Strong Like Bear on Facebook 

Sunday, November 30, 2014

Bigfoot Diaries Review: "Shark Attack" EP By The Maw

The long awaited Shark Attack EP by The Maw came out last weekend just in time for the band's final show at the House of Bricks which closed it's doors for good on Sunday, November 23rd.
The Shark Attack EP
We said good bye to an institution of Des Moines music. For 14 years HOB has been the go-to place for live shows on any given night of the week. It showcased local music more than any other venue in Des  Moines, and while it was indeed a safe haven for metal bands, Bricks regularly featured live music from other genres including Country, Blues, Americana, Folk, Rap, Latino and R&B. It was a place that felt like home, and it's presence is going to be missed in the city.

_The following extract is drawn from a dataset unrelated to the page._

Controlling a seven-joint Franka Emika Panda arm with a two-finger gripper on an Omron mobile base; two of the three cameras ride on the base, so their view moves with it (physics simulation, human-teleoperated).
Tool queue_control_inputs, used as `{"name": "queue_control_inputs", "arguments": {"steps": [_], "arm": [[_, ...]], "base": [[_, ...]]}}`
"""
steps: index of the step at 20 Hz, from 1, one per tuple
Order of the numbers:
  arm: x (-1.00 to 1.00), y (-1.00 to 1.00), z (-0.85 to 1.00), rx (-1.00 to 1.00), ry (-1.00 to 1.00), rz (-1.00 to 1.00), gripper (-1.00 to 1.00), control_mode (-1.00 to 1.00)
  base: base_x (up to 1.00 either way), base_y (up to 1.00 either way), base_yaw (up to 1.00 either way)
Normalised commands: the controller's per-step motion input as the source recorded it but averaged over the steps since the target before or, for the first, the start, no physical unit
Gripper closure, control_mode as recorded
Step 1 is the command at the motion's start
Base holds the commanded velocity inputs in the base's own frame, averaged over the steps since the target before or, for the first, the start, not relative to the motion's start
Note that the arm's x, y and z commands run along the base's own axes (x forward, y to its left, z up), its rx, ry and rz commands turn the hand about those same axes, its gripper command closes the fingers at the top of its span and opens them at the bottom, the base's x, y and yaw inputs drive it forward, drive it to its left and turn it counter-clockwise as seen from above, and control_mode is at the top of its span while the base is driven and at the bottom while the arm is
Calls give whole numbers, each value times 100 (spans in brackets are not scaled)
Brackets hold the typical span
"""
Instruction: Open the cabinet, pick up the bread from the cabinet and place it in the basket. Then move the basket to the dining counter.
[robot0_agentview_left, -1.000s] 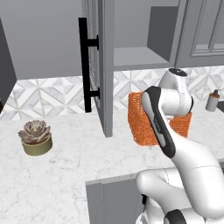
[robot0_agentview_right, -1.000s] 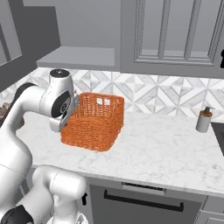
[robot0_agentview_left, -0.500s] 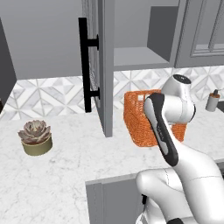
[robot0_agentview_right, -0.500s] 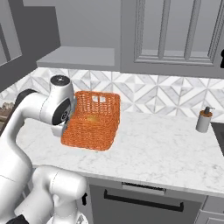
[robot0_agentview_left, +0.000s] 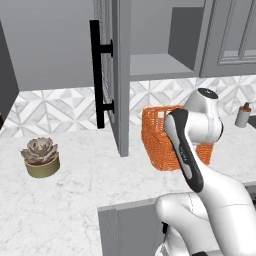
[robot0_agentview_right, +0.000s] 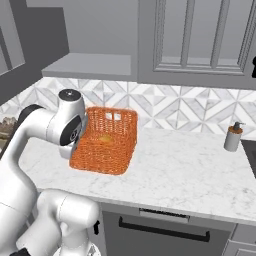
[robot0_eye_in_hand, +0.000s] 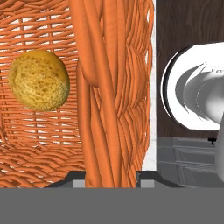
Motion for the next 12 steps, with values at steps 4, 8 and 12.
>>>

In a Lemony Snicket kind of way, it seemed fitting that was the night that we celebrated The Maw's long awaited release of their Shark Attack EP, a project that has been in the works (at least talked about) since my introduction to the band in October of 2010. Since then the band has evolved from it's tadpole incarnation to the fierce Great White that it is today. That's not to say that their music wasn't outstanding then - they've always blown me away - but through the sands of time, some minor turbulence, and a couple changes in the band's lineup, The Maw has persevered like no other band in the city. Rarely does a band lose it's foundation (bass player and drummer) and still maintain viability. The Maw have done just that.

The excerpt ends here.